▶ [What this task involves]
Each line below that contains the word "separate" is to be counted; give only the final number.

___ Data provided ___

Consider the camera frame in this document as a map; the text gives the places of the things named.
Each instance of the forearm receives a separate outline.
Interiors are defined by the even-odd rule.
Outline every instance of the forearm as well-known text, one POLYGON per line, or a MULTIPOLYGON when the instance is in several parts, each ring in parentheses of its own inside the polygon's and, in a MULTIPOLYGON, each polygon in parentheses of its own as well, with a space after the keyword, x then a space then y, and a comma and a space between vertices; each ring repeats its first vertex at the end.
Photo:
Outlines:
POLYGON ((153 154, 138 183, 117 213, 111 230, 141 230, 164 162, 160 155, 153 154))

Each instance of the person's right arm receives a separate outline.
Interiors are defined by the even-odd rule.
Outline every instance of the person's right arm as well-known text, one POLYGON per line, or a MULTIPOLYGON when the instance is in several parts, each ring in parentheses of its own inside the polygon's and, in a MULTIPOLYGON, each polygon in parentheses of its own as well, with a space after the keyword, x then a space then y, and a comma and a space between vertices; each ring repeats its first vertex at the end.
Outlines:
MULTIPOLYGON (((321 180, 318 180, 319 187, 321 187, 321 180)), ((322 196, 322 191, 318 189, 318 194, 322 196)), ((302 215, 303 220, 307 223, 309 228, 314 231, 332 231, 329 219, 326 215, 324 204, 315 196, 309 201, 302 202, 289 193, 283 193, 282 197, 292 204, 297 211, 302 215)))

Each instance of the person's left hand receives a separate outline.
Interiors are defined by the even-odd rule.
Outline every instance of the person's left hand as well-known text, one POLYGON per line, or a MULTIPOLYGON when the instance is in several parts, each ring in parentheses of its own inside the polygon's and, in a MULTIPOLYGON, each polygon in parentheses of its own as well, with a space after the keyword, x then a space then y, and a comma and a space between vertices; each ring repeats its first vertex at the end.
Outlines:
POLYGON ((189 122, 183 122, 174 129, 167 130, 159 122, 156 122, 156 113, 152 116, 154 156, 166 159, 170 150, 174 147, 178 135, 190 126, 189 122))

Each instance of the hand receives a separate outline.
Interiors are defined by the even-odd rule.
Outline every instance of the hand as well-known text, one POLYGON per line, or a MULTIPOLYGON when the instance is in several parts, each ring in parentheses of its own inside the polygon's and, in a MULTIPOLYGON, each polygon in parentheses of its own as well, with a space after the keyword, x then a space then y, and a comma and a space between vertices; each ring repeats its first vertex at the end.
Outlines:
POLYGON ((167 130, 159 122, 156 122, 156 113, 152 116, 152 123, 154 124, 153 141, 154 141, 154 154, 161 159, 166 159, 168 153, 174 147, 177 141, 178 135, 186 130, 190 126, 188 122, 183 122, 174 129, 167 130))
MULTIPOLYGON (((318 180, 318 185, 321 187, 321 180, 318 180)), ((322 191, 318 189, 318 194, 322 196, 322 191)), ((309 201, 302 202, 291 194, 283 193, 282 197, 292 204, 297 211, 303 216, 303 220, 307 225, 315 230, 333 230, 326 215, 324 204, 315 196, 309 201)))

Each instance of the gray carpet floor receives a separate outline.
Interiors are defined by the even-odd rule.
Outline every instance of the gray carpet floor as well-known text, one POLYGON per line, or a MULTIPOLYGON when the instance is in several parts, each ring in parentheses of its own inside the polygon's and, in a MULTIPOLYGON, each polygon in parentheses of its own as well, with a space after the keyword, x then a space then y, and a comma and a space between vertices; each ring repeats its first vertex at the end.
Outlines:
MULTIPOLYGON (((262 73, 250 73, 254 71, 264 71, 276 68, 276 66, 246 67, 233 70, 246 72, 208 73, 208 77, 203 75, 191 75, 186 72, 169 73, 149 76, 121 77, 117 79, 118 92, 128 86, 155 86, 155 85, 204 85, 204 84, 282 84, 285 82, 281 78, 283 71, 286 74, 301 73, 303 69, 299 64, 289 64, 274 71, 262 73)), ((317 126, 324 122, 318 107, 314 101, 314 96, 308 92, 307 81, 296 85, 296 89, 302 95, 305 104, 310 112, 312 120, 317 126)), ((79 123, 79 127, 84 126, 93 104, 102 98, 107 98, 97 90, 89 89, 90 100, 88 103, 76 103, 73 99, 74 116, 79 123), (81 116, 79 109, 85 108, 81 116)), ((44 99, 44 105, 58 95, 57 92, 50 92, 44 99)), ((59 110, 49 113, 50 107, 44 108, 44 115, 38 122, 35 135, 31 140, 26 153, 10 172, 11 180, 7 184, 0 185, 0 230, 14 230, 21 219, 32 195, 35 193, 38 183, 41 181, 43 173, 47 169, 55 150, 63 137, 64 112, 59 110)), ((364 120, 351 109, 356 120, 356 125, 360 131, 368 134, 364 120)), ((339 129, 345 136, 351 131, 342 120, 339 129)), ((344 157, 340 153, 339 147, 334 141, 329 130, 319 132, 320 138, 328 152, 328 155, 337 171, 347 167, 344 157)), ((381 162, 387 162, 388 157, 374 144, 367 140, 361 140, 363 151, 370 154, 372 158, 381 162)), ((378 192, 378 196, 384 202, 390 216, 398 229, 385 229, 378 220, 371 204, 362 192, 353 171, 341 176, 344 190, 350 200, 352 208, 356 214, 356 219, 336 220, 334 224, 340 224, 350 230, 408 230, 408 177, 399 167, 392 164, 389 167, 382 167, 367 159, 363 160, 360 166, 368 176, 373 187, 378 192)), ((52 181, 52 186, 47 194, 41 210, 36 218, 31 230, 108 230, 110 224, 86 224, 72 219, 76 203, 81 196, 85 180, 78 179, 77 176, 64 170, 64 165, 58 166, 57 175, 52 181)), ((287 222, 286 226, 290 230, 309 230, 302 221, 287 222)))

___

▶ [Reply to the exercise]
5